Gemessen an den wahren Herausforderungen des globalen Klimawandels war Cancún eine verheerende Pleite. Angesichts des eigenen Verbrauchs ist die EU nun aber in der Pflicht, allein voranzuschreiten, sollte der Kompromiss von Cancún nicht umgesetzt werden können.
Der weltweite naturwissenschaftliche Konsens legt nahe: Will man drastische ökonomische Schäden, Klimakriege um schwindende Nahrungs- und Trinkwasservorräte und Millionen Tote vermeiden, müssten die globalen (!) Klimagasemissionen bis 2050 um etwa 80 Prozent sinken. Dabei haben wir Deutschen pro Kopf die zweieinhalbfachen Emissionen wie die Chinesen und die 30-fachen Emissionen wie die Afrikaner.
Insofern geht es für die EU, wie unsere Regierungen zu Recht sagen, eher um bis zu minus 95 Prozent bis 2050. Gemessen daran war Cancún eine verheerende Pleite. Auch die EU sieht sich zu Unrecht als Klimavorreiter. Das zeigte schon der Pro-Kopf-Vergleich. Und die angeblichen deutschen Emissionsreduktionen von 27 Prozent seit 1990 verdanken sich primär drei Faktoren: Zusammenbruch der DDR-Industrie, Finanzkrise, Produktionsverlagerung unserer Luxusgüter in die Schwellenländer. Ohne diese drei Faktoren ist die deutsche klimapolitische Bilanz seit 1990 nahe bei plus/minus null.
Doch was tun, wenn einschneidende weltweite Ziele plus einschneidende westliche Finanzierungshilfen nicht kommen? Dann sollte die EU allein vorangehen. Nicht allein moralisch wegen der globalen Ungleichheit und der künftigen Generationen. Auch aus mittel- und langfristigem Eigennutzen. Durch einen völlig neu konzipierten und verschärften Emissionshandel oder eine ebensolche Energieabgabe könnten fossile Brennstoffe einen – sukzessive steigenden, drastischen – Preis bekommen.
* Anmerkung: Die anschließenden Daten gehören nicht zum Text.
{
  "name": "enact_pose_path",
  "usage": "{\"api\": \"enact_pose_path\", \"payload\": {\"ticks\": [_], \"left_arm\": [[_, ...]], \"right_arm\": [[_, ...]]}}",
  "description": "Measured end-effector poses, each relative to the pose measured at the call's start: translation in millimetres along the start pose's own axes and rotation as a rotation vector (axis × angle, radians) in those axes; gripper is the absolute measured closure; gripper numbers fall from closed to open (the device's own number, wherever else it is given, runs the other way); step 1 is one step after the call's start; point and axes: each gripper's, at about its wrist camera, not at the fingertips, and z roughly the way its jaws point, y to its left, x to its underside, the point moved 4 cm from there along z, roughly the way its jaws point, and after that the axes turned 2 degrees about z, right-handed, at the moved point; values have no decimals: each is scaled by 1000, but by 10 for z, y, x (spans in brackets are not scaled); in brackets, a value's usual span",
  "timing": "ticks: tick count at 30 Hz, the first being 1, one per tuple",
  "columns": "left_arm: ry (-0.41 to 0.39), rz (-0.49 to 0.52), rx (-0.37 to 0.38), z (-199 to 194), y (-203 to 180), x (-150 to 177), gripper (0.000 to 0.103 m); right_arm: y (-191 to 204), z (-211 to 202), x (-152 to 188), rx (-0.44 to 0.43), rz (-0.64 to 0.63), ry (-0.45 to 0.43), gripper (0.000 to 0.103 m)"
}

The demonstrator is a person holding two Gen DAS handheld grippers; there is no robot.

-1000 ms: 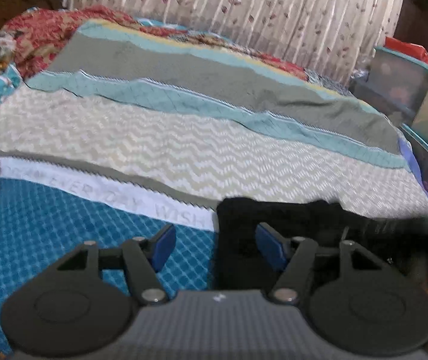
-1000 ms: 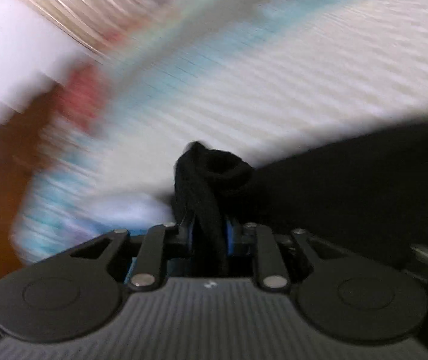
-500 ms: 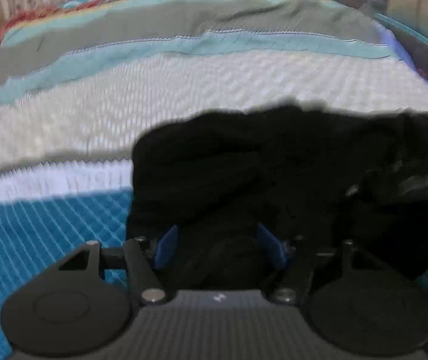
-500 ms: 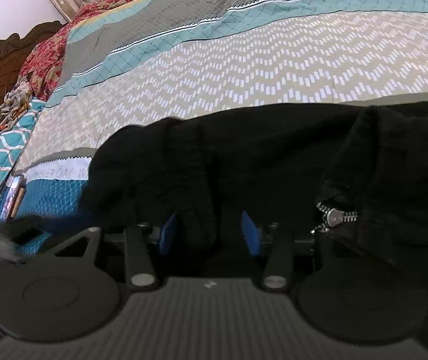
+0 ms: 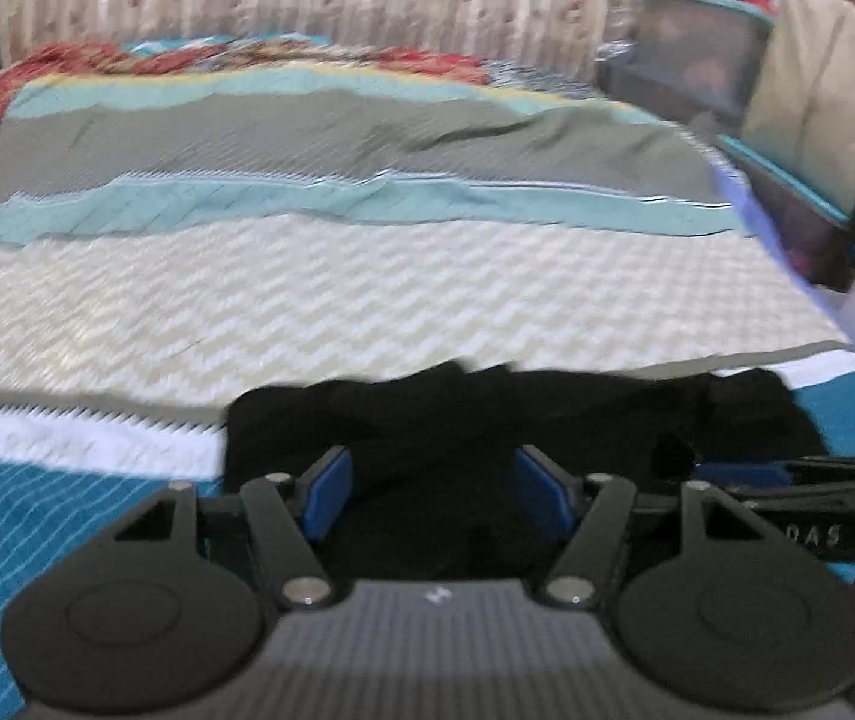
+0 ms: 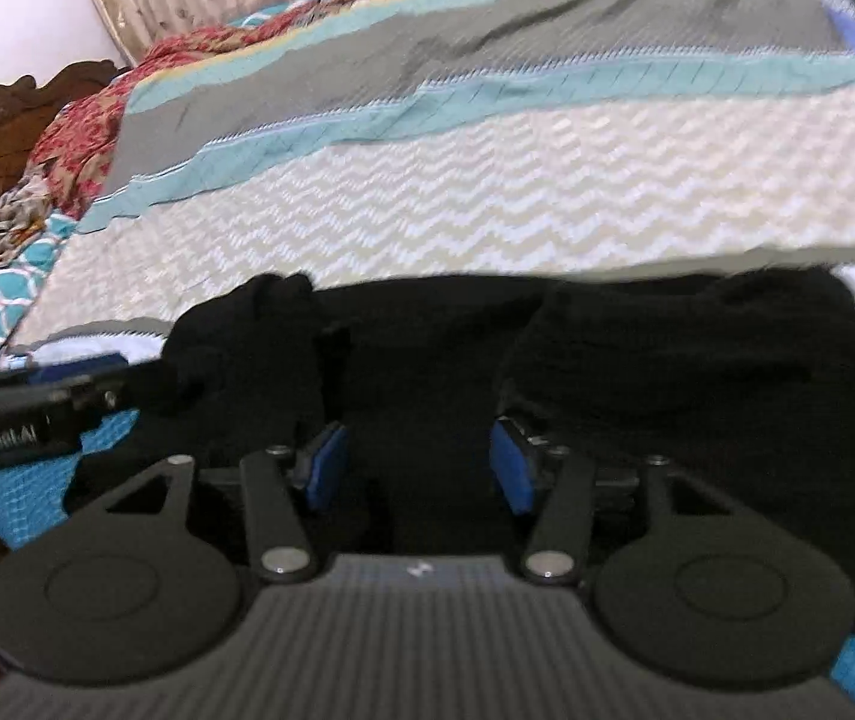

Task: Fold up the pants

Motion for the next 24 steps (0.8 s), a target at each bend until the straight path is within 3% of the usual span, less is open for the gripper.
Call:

Fossile Brennstoffe bei Strom, Wärme, Treibstoff und den vielen stofflichen Nutzungen, also letztlich in der gesamten Produktion, würden so durch erneuerbare Energien und mehr Effizienz ersetzt. Das lohnt sich wirtschaftlich schon kurz- und mittelfristig. Man fördert neue Wirtschaftszweige und macht sich von Energieimporten und steigenden Öl- und Gaspreisen unabhängig. Man sichert dauerhaft die Energieversorgung. Und vermeidet gewaltsame und – zynisch gesprochen – auch äußerst teure Auseinandersetzungen um schwindende Ressourcen.
Industrien laufen auch mit erneuerbaren Energien, insofern meint Klimapolitik keine Deindustrialisierung der EU. Nachhaltigkeit handelt allerdings auch davon, die Unmöglichkeit ewigen Wachstums in einer physikalisch endlichen Welt einzusehen. Auch für Solarmodule und Solarautos ist das Baumaterial endlich. Also muss etwa die EU-Autodichte auf ein weltweit durchhaltbares Maß schrumpfen. Vielleicht ist endloses Wachstum ohnehin gar nicht erstrebenswert: Psychologen sagen schon lange, dass wir reicher, aber nicht glücklicher werden.
Allerdings würde es niemandem helfen, wenn statt der EU die Chinesen das hier eingesparte Öl verbrennen und die hier eingemotteten, nicht nachhaltigen Industrien weiter betreiben. Für minus 95 Prozent Klimagase bräuchte man daher, anders als für die bisherige lasche EU-Klimapolitik, ergänzend Ökozölle. Würden dann Produkte aus Ländern mit einer weniger „kostenintensiven“ Klimapolitik in die EU eingeführt, würden die Produkte also an der Grenze in der Höhe der ersparten Klimapolitikkosten nachbesteuert werden. Exportieren umgekehrt EU-Unternehmen Produkte, so würden die heimischen Unternehmen bei der Ausfuhr die in Europa gezahlten höheren Klimapolitikkosten zurückerhalten. Ökozölle erlauben der EU, Ländern wie den USA oder China zu zeigen, dass Klimaschutz wirtschaftlich und technisch machbar ist und dass es Alternativen zum American way of life gibt. Und Ökozölle machen Druck für ein globales Abkommen, das für das globale Klima trotz allem die beste Lösung bliebe.